The majority of art is displayed with two rooms of an exhibit space which itself forms an overall part of Onirica, and which perhaps suggests different states of vision.
In the first – which forms the arrival point – is bathed in turquoise light and features 11 pieces arranged along two walls of a room bearing a subtle hint of science-fiction about it. Most of the pieces here are in colour, and feature Terrygold herself as the model. Two of the pieces, locating among the six lining one wall, carry an echo of Ceramic Dolls, offering something of a link between the two exhibitions, whilst two others have clearly been composed within the Onirica spaces, as is one of the pieces on the facing wall.
This room also features a sixth image, framed and hanging at the far end, relative to the landing point. This presents a dramatic study of a nude Terrygold standing within a room pock-marked with dimples in the floor, into which frozen drops of liquid appear to be falling, trailing long strands behind them, which disappear into the darkness overhead.
An arrow on the floor invites you to step through the picture. Doing so leads you into this room of drops, the turquoise space you have just left now framed on the wall behind you, suggesting a move from one state of dreaming to another. A single framed image lies in front of you, a further arrow inviting you to step through it. But before you do, be sure to try the poseball floating amidst the frozen drops, and become a part of Terrygold’s art yourself.

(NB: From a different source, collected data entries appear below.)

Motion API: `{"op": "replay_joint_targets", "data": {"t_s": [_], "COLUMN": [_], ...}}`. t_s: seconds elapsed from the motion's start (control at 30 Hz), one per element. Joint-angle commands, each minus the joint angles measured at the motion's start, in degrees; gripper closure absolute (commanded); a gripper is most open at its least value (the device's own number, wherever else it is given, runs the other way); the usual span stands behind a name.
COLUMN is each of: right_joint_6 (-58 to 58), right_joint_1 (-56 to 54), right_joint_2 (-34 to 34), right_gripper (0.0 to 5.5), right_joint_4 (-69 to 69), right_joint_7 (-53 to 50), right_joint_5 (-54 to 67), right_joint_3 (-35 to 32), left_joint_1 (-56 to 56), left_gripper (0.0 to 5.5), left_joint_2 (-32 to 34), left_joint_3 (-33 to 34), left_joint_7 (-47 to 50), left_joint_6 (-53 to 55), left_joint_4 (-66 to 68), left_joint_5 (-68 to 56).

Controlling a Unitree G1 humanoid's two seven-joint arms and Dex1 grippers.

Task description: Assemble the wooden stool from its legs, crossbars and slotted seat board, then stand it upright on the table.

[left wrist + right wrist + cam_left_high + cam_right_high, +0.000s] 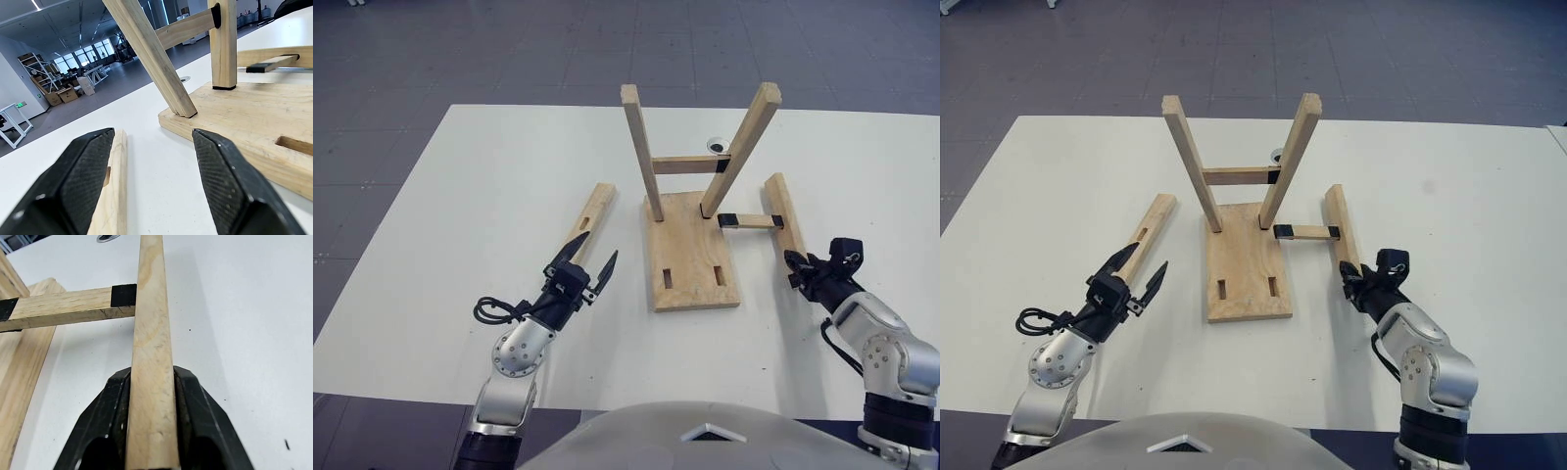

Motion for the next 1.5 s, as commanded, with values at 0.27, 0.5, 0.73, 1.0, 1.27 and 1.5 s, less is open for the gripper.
{"op": "replay_joint_targets", "data": {"t_s": [0.27,0.5,0.73,1.0,1.27,1.5], "right_joint_6": [1.16,0.89,1.72,10.7,22.62,27.56], "right_joint_1": [-8.0,-9.2,-11.01,-16.89,-24.2,-29.77], "right_joint_2": [0.63,-3.47,-12.24,-13.28,-18.67,-19.0], "right_gripper": [4.48,4.48,4.48,4.48,4.48,4.48], "right_joint_4": [-1.79,-4.82,-7.64,-3.43,7.53,13.63], "right_joint_7": [5.49,5.27,1.69,12.91,22.96,28.8], "right_joint_5": [34.45,55.75,76.79,79.13,79.14,79.13], "right_joint_3": [-16.02,-16.17,-10.34,0.79,10.63,16.83], "left_joint_1": [-7.99,-18.05,-22.94,-27.39,-35.33,-39.69], "left_gripper": [2.54,2.54,2.54,1.68,1.19,1.19], "left_joint_2": [3.91,8.57,13.39,21.59,17.27,12.05], "left_joint_3": [8.64,16.27,24.26,26.28,17.36,12.88], "left_joint_7": [-3.72,-8.34,-10.64,-12.48,-21.76,-28.24], "left_joint_6": [6.18,17.21,43.65,63.65,68.24,68.88], "left_joint_4": [-0.41,-0.4,-8.29,-4.88,0.94,2.99], "left_joint_5": [-10.19,-23.08,-57.29,-99.02,-97.03,-93.45]}}
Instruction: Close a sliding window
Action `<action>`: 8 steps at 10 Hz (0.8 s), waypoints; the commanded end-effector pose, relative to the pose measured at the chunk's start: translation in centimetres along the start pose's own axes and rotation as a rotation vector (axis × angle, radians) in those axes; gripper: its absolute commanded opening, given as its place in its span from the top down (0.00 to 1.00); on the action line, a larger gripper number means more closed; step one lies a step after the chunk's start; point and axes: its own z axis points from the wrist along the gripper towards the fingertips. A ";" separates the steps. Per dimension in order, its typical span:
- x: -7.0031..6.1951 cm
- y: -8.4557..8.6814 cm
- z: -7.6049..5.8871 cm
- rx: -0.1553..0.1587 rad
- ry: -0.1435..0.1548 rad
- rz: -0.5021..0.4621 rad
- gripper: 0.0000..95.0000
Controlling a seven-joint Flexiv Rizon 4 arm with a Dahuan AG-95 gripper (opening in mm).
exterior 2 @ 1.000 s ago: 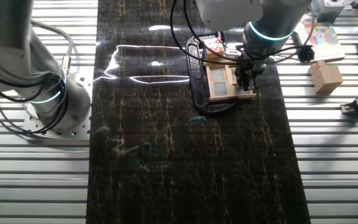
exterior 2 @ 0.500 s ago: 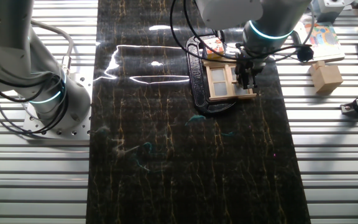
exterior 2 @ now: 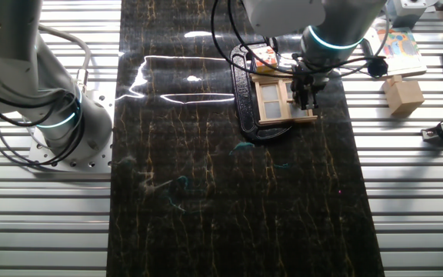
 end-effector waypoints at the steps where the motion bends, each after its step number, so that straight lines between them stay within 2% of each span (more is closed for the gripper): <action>1: 0.1 -0.1 -0.2 0.077 0.011 -0.056 1.00; 3: 0.2 -0.5 -1.0 0.120 0.025 -0.091 1.00; 5: 0.3 -0.7 -1.8 0.142 0.033 -0.121 1.00; 7: 0.7 -1.1 -3.4 0.131 0.038 -0.142 1.00; 8: 0.9 -0.9 -4.4 0.095 0.041 -0.130 1.00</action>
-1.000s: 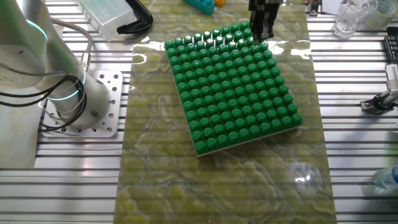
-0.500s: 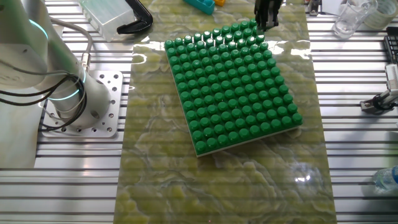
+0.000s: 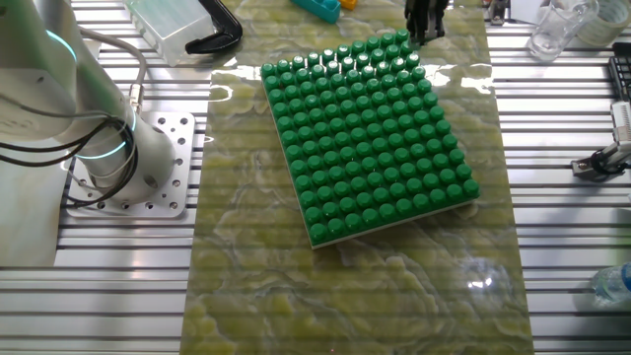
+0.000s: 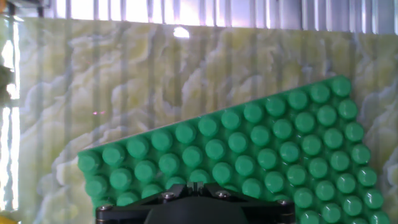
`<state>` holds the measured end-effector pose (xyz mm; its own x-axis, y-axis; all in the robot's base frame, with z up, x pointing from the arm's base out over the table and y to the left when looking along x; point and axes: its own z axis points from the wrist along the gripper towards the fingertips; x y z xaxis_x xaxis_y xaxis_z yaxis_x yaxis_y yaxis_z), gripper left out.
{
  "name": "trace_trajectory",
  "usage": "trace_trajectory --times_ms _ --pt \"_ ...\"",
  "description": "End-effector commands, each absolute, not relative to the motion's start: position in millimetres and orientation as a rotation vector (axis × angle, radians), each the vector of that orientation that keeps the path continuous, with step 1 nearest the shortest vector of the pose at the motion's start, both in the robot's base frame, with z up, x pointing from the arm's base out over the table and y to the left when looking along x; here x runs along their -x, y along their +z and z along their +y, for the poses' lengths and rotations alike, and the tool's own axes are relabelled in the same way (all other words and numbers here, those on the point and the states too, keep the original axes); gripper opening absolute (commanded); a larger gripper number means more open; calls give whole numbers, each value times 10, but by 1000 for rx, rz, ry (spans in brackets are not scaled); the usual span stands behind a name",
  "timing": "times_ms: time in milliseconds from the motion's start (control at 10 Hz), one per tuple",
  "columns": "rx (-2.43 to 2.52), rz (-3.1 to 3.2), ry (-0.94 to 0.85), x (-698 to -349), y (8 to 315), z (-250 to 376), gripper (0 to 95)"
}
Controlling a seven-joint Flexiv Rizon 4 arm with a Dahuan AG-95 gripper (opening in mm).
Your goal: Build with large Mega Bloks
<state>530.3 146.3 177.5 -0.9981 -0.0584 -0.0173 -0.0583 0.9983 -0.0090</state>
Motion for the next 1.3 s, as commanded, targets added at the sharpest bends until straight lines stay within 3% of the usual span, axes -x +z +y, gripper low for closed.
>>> trace_trajectory --times_ms 100,900,1200,1300 --pt "169 3090 -60 -5290 1779 1460 0" --pt "279 3128 -135 -5278 1727 1543 0" --pt "248 3114 -90 -5211 1719 1915 0" --pt "245 3113 -72 -5178 1720 2012 190"
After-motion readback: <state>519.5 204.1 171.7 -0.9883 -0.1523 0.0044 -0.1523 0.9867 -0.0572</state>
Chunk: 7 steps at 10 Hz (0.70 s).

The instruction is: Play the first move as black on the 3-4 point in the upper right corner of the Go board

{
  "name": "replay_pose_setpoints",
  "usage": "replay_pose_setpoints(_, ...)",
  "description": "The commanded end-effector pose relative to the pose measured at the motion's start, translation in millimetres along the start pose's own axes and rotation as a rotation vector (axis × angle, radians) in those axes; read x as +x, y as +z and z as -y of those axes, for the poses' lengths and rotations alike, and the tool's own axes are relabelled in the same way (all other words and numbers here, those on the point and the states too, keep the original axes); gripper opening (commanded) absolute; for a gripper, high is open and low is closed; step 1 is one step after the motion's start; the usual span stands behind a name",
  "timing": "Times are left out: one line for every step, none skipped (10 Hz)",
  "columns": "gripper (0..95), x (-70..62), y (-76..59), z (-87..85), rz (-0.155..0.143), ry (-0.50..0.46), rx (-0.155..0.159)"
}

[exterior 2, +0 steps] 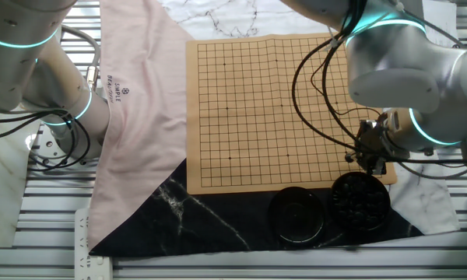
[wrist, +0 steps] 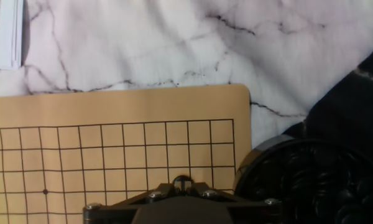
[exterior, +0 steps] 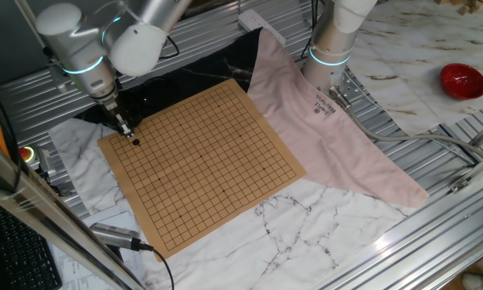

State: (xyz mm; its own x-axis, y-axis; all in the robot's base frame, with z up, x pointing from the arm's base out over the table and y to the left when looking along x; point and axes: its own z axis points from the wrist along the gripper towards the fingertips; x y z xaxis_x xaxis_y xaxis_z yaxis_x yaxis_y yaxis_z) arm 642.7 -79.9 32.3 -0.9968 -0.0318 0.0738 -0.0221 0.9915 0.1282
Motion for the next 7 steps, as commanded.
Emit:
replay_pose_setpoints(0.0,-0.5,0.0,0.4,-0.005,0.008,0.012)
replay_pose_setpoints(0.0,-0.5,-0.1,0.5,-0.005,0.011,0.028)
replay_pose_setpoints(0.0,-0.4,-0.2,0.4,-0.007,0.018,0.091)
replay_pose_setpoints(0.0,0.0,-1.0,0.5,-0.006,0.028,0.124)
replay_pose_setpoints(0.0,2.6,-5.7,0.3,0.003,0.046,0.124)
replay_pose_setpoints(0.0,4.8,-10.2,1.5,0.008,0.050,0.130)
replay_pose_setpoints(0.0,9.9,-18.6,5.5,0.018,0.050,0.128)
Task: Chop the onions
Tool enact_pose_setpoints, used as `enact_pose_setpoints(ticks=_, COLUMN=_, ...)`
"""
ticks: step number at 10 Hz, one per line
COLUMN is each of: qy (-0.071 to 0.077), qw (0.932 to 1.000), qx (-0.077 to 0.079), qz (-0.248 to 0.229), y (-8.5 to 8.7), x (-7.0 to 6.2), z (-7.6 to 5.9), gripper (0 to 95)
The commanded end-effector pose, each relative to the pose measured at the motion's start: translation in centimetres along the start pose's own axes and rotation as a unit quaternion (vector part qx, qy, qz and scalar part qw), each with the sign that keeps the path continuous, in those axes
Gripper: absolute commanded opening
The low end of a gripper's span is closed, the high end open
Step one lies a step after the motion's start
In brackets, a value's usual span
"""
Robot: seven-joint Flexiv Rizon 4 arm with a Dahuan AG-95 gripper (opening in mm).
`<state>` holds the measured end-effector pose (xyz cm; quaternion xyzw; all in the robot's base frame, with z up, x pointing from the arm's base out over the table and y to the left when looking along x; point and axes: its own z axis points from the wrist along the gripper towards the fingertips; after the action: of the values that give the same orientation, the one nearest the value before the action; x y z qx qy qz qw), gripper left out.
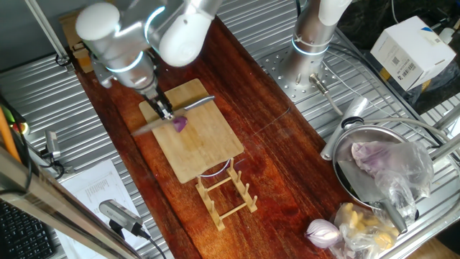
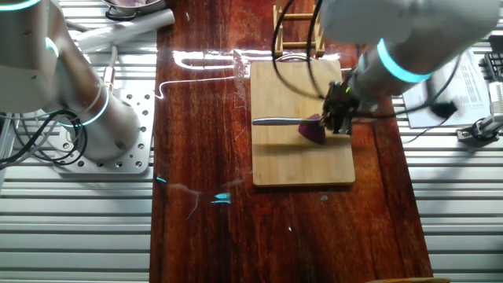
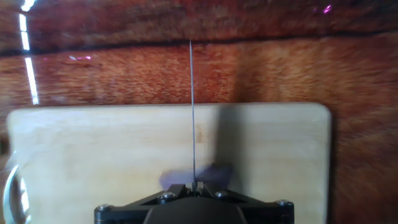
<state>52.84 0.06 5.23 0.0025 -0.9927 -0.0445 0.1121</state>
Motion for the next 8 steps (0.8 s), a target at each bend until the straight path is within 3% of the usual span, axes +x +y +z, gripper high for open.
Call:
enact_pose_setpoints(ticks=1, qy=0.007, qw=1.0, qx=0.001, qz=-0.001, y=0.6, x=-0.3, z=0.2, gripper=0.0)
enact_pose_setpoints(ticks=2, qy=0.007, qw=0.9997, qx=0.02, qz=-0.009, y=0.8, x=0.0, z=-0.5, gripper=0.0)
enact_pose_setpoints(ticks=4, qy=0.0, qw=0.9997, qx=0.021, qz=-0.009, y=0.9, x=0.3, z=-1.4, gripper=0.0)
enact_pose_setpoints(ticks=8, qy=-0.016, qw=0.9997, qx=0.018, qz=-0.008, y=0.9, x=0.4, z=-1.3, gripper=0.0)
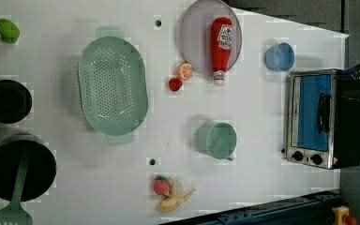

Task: Pick ketchup from plate and place it on table.

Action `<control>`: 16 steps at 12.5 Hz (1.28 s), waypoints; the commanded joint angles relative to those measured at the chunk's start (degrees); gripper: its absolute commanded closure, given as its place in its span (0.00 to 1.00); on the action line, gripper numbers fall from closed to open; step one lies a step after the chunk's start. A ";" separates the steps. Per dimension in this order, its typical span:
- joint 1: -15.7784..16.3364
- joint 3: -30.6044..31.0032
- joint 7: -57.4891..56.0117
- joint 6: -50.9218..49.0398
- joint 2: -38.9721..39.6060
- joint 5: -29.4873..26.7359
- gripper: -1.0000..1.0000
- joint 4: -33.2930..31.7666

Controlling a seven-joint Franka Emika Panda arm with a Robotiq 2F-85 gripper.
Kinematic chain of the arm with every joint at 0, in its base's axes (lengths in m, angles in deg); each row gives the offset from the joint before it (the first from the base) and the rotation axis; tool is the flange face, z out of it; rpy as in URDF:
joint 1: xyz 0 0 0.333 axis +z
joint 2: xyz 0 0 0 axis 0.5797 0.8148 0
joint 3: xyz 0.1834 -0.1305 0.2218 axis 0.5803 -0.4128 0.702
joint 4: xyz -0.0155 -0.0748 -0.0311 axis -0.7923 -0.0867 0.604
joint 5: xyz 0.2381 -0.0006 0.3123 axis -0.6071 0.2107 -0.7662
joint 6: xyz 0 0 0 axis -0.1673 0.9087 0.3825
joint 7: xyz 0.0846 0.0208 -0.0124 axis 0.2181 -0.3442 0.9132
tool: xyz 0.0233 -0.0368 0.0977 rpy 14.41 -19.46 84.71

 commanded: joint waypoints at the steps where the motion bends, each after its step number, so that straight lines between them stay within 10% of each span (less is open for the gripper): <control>1: -4.96 2.37 -3.72 -8.99 -5.15 -1.24 0.29 0.44; 4: -4.71 3.51 -4.24 -7.50 -1.82 -1.25 0.00 0.50; 16: -2.96 6.75 -22.26 10.36 21.68 -0.30 0.00 6.21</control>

The third room contains a large colourful mobile surrounded by 16 further images spaced around the walls, the majority in black and white. Some of these images again carry faint echoes of Ceramic Dolls, featuring as they a porcelain-like Terrygold. At the same time the images here are all quite individual, standing distinct from her earlier exhibition, each of them an evocative study guaranteed to capture and hold one’s attention.
Terrygold describes herself as “a builder, interested in art”. I think she is being too modest. Onirica demonstrates that in both her images and her designs, Terrygold is very much an artist first and foremost; the blending of setting and pictures within this exhibition is simply exquisite.
Onirica remains open through until Friday, February 12th, and is not to be missed.